→ Prompt
Retype the records below exactly as they appear.

[Items from a data source]
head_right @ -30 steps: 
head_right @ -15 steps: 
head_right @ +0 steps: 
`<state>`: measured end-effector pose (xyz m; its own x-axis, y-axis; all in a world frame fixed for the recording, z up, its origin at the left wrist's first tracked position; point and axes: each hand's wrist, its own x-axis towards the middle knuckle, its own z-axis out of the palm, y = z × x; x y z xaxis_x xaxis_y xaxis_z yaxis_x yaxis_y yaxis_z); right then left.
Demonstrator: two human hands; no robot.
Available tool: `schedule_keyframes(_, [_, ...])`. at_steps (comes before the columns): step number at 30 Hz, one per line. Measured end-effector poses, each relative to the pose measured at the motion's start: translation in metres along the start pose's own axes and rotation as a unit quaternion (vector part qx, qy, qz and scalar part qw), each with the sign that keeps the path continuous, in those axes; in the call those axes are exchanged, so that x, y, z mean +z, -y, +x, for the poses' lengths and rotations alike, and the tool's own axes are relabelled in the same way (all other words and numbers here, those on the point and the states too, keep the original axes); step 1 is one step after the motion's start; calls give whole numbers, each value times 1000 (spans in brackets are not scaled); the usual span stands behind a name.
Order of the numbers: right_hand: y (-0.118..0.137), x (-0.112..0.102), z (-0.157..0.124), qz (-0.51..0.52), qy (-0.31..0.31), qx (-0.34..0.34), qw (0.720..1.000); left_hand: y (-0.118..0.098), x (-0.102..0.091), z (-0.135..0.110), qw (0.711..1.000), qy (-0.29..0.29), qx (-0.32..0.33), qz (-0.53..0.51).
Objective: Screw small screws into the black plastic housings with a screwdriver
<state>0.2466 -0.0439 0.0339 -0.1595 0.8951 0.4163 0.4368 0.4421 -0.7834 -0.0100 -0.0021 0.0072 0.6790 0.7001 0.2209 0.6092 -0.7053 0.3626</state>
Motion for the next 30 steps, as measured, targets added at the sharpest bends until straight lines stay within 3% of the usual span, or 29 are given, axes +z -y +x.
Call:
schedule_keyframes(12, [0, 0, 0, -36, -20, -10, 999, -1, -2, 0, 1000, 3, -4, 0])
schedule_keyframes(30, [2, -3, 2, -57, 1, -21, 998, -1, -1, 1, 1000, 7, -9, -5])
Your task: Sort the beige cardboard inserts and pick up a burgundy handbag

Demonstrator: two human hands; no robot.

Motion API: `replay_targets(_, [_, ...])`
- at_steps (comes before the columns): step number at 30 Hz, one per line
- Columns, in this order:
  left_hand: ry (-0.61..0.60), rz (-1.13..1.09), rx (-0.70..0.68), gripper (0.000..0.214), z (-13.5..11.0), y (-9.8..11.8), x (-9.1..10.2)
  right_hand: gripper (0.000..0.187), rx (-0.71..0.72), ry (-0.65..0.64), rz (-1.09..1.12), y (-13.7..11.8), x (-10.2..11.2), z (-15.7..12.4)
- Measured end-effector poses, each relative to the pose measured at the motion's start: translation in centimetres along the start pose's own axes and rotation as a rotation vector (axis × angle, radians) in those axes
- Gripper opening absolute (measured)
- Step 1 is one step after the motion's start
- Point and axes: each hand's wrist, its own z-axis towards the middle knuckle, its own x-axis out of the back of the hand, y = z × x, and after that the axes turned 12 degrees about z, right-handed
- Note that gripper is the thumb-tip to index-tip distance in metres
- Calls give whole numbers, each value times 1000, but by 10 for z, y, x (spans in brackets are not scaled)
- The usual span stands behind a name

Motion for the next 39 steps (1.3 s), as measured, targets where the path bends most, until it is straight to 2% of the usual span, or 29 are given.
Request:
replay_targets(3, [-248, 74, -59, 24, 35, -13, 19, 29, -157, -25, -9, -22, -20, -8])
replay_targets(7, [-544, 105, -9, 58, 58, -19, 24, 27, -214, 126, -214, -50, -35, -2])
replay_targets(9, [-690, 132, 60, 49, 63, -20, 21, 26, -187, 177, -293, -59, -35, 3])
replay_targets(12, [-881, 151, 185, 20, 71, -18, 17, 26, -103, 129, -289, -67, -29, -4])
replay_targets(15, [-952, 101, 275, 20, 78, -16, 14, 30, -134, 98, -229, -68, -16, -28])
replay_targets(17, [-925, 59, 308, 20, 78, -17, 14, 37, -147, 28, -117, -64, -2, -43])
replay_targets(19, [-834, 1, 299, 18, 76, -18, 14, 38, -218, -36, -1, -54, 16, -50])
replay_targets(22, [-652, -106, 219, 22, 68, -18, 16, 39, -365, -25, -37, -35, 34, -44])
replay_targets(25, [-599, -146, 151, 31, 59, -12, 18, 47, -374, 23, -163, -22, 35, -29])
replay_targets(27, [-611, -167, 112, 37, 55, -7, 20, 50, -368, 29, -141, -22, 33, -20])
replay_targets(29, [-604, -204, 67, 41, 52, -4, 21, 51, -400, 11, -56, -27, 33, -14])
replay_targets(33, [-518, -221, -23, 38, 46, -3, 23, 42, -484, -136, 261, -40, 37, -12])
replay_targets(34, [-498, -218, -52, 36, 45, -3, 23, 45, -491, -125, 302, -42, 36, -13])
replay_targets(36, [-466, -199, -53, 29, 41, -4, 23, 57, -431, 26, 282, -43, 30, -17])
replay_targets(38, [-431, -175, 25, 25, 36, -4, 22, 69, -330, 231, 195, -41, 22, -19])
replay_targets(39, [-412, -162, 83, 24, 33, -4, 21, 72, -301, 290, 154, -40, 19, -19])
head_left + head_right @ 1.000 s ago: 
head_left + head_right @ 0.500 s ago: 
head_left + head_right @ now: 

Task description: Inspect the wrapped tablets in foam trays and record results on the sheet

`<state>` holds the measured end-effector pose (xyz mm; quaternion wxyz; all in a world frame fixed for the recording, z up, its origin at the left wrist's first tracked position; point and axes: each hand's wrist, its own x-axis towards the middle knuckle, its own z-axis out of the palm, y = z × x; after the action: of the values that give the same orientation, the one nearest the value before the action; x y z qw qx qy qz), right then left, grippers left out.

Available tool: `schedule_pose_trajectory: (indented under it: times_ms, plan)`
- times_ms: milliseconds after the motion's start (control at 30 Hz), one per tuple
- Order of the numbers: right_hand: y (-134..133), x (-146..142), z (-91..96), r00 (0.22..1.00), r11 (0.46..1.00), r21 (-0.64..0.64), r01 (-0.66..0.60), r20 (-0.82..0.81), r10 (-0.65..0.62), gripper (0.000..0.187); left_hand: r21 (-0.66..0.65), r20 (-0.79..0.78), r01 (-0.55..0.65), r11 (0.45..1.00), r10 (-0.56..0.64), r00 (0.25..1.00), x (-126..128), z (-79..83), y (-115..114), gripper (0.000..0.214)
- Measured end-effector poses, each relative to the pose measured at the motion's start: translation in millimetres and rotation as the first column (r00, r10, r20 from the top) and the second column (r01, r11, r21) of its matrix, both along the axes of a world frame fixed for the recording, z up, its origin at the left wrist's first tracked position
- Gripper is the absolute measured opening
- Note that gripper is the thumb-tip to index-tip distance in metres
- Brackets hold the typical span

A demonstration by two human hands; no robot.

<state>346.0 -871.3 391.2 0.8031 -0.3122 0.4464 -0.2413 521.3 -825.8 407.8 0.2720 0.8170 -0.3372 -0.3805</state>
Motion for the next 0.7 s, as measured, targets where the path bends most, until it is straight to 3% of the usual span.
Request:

→ Exercise result
head_right @ -30 steps: 
head_right @ -15 steps: 
head_right @ +0 steps: 
`<state>`: measured end-effector pose (xyz m; its own x-axis, y-axis; all in a world frame fixed for the recording, z up, its origin at the left wrist's first tracked position; point and axes: each hand's wrist, its own x-axis towards the middle knuckle, its own z-axis out of the palm, y = z × x; x y z xaxis_x xaxis_y xaxis_z yaxis_x yaxis_y yaxis_z); right then left.
Demonstrator: two human hands; no robot.
Available tool: `schedule_keyframes(_, [_, ...])`. at_steps (comes before the columns): step number at 30 Hz, one per line. Measured end-effector poses, each relative to the pose measured at the motion's start: translation in metres along the start pose's own axes and rotation as a unit quaternion (vector part qx, qy, qz and scalar part qw), each with the sign that keeps the path continuous, in those axes; in the call those axes are exchanged, so that x, y, z mean +z, -y, +x, for the poses' lengths and rotations alike, and the tool's own axes are relabelled in the same way (all other words and numbers here, those on the point and the states too, keep the original axes); step 1 is one step after the motion's start; calls give whole numbers, each value times 1000 (spans in brackets are not scaled); the usual span stands behind a name.
Order of the numbers: right_hand: y (-0.118..0.137), x (-0.112..0.102), z (-0.157..0.124), qz (-0.51..0.52), qy (-0.31..0.31), qx (-0.34..0.34), qw (0.720..1.000); left_hand: y (-0.118..0.098), x (-0.102..0.091), z (-0.135..0.110), qw (0.711..1.000), qy (-0.29..0.29), qx (-0.32..0.33), qz (-0.53..0.51).
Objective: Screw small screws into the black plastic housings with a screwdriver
<state>0.2466 -0.0439 0.0339 -0.1595 0.8951 0.4163 0.4368 0.4421 -0.7834 -0.0100 -0.0021 0.0072 0.6790 0.7001 0.2209 0.6092 -0.7053 0.3626</state>
Motion for the next 30 steps, as measured, targets added at the sharpest bends until straight lines stay within 3% of the usual span, or 29 are given, axes +z -y +x.
Call:
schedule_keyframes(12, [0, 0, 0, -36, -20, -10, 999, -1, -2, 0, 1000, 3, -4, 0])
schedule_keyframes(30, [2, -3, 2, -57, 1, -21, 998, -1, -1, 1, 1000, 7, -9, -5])
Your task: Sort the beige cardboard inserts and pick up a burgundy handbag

Demonstrator: two human hands; no robot.

Motion API: `replay_targets(_, [_, ...])`
- at_steps (comes before the columns): step number at 30 Hz, one per line
- Columns, in this order:
  left_hand: ry (-0.61..0.60), rz (-1.13..1.09), rx (-0.70..0.68), gripper (0.000..0.214), z (-13.5..11.0), y (-9.8..11.8), x (-9.1..10.2)
  right_hand: gripper (0.000..0.187), rx (-0.71..0.72), ry (-0.65..0.64), rz (-1.09..1.12), y (-13.7..11.8), x (-10.2..11.2), z (-15.7..12.4)
- Measured end-effector poses, each relative to the pose measured at the motion's start: translation in centimetres along the start pose's own axes and rotation as a rotation vector (axis × angle, radians) in those axes
- Gripper opening absolute (measured)
- Step 1 is one step after the motion's start
- Point and axes: each hand's wrist, its own z-axis towards the middle knuckle, its own x-axis out of the back of the hand, y = z × x, and after that the axes turned 12 degrees about z, right-handed
- Note that gripper is the thumb-tip to index-tip distance in metres
- Calls give whole numbers, each value times 1000, but by 10 for z, y, x (spans in brackets are not scaled)
- The usual span stands behind a name

Motion for the next 39 steps (1.3 s), as measured, targets where the path bends most, until it is straight to 2% of the usual span, or 29 are given.
Request:
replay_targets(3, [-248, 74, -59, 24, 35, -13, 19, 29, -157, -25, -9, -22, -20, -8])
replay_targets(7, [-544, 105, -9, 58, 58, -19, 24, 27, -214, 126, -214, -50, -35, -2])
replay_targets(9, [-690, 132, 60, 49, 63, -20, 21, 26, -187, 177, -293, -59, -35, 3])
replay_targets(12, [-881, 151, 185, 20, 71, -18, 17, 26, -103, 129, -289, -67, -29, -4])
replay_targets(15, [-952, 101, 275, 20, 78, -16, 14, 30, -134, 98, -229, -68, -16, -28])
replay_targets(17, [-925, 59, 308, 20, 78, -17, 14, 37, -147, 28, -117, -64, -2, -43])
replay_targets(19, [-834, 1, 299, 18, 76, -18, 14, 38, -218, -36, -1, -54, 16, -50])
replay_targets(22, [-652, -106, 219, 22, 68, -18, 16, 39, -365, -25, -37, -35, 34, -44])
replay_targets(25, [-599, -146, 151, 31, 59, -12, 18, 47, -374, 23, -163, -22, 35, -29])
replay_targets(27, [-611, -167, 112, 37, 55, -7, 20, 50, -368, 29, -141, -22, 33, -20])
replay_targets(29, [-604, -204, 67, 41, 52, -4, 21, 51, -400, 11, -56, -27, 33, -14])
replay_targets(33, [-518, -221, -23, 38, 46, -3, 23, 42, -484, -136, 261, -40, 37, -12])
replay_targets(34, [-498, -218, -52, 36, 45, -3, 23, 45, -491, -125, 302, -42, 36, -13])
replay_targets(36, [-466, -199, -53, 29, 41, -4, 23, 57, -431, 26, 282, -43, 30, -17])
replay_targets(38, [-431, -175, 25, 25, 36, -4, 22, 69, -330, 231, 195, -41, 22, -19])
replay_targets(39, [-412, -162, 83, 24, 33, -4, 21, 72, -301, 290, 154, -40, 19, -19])
head_left + head_right @ 1.000 s ago: 
head_left + head_right @ 0.500 s ago: 
head_left + head_right @ now: 

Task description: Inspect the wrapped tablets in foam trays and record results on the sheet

`<state>` holds the measured end-effector pose (xyz mm; quaternion wxyz; all in a world frame fixed for the recording, z up, its origin at the left wrist's first tracked position; point and axes: each hand's wrist, its own x-axis towards the middle knuckle, its own z-axis out of the palm, y = z × x; after the action: of the values that give the same orientation, the one nearest the value before the action; x y z qw qx qy qz), right then left, grippers left out.

Available tool: `schedule_pose_trajectory: (indented under it: times_ms, plan)`
- times_ms: milliseconds after the motion's start (control at 30 Hz), one per tuple
- Order of the numbers: right_hand: y (-134..133), x (-146..142), z (-91..96), r00 (0.22..1.00), r11 (0.46..1.00), r21 (-0.64..0.64), r01 (-0.66..0.60), r20 (-0.82..0.81), r10 (-0.65..0.62), gripper (0.000..0.187); left_hand: r21 (-0.66..0.65), r20 (-0.79..0.78), r01 (-0.55..0.65), r11 (0.45..1.00), r10 (-0.56..0.64), r00 (0.25..1.00), x (-126..128), z (-79..83), y (-115..114), gripper (0.000..0.214)
- Measured end-effector poses, each relative to the pose measured at the motion's start: translation in millimetres and rotation as the first column (r00, r10, r20 from the top) and the second column (r01, r11, r21) of its matrix, both along the axes of a world frame fixed for the recording, z up, its origin at the left wrist's first tracked position
- Gripper is the absolute measured opening
- Note that gripper is the thumb-tip to index-tip distance in metres
- Brackets hold the typical span

A demonstration by two human hands; no robot.

<state>346.0 -871.3 391.2 0.8031 -0.3122 0.4464 -0.2413 521.3 -825.8 407.8 0.2720 0.8170 -0.3372 -0.3805</state>
Motion for the next 0.7 s, as measured, targets where the path bends most, until it is straight to 3% of the usual span.
Request:

What came before is the complete response.